▶ [EXERCISE AIM]: Please print the line that holds "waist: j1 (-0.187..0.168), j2" and each line after it to the end of the data, word for word, without any pictures.

**********

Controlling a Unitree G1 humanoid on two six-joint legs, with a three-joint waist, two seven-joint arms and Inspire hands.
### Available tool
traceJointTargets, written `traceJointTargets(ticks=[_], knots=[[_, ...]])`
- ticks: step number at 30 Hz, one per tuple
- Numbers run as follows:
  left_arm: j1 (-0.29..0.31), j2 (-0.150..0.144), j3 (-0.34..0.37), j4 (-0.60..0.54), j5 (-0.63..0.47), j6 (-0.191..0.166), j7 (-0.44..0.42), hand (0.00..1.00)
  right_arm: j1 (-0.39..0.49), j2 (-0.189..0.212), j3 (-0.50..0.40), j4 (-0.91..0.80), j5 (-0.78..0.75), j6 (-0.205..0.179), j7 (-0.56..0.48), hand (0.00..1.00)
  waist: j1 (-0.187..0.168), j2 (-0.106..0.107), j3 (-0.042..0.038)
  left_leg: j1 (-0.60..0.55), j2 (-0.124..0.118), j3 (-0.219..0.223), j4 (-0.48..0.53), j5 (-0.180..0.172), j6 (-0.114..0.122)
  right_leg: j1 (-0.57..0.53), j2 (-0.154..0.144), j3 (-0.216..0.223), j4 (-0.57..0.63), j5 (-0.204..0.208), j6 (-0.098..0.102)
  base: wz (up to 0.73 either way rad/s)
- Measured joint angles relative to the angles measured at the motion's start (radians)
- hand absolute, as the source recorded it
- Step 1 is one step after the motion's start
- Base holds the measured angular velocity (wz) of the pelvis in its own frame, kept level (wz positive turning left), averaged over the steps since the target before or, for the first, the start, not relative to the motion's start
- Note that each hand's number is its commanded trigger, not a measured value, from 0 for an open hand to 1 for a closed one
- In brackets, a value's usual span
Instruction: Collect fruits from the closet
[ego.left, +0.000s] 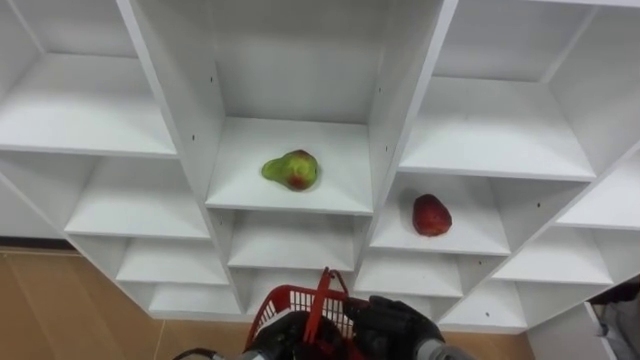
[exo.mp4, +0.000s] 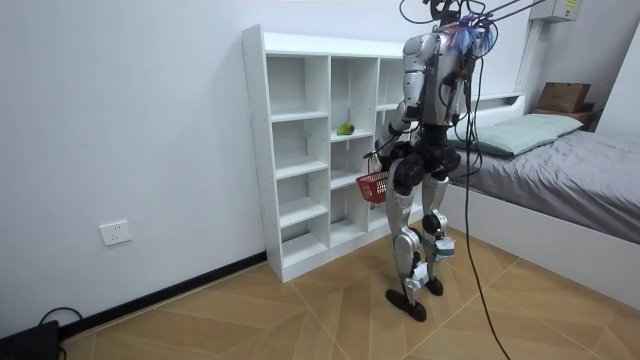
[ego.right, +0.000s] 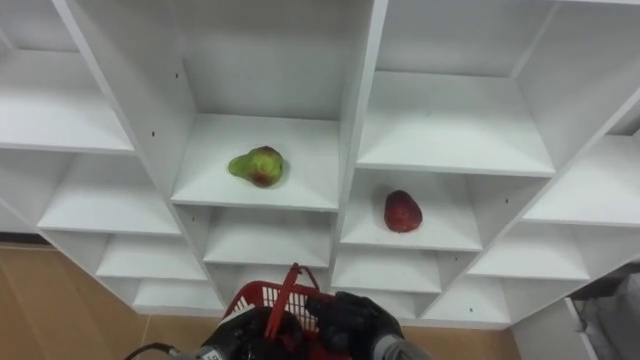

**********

▶ [RESPONSE BOX]:
  waist: j1 (-0.187..0.168), j2 (-0.106..0.107), j3 (-0.042..0.038)
  left_leg: j1 (-0.60..0.55), j2 (-0.124..0.118), j3 (-0.219..0.223), j4 (-0.48..0.53), j5 (-0.180..0.172), j6 (-0.114..0.122)
  right_leg: j1 (-0.57..0.53), j2 (-0.154..0.144), j3 (-0.216..0.223), j4 (-0.57..0.63), j5 (-0.204..0.208), j6 (-0.098..0.102)
  base: wz (up to 0.73 either way rad/s)
- Measured joint angles relative to the angles measured at the motion's start (radians)
- hand absolute, as the source recorded it
- Step 1 is one step after the motion's start
- Base holds the measured angular velocity (wz) of the pelvis in its own frame, kept level (wz positive turning left), averaged over the steps since the target before or, for the first, the start, not relative to the motion's start
- Note that each hand's number is its commanded trigger, not a measured value, from 0 for an open hand to 1 for a closed one
- In brackets, a value's usual span
Instruction: Collect fruits from the closet
[ego.left, +0.000s] 
[exo.mp4, +0.000s] 
[ego.right, +0.000s] 

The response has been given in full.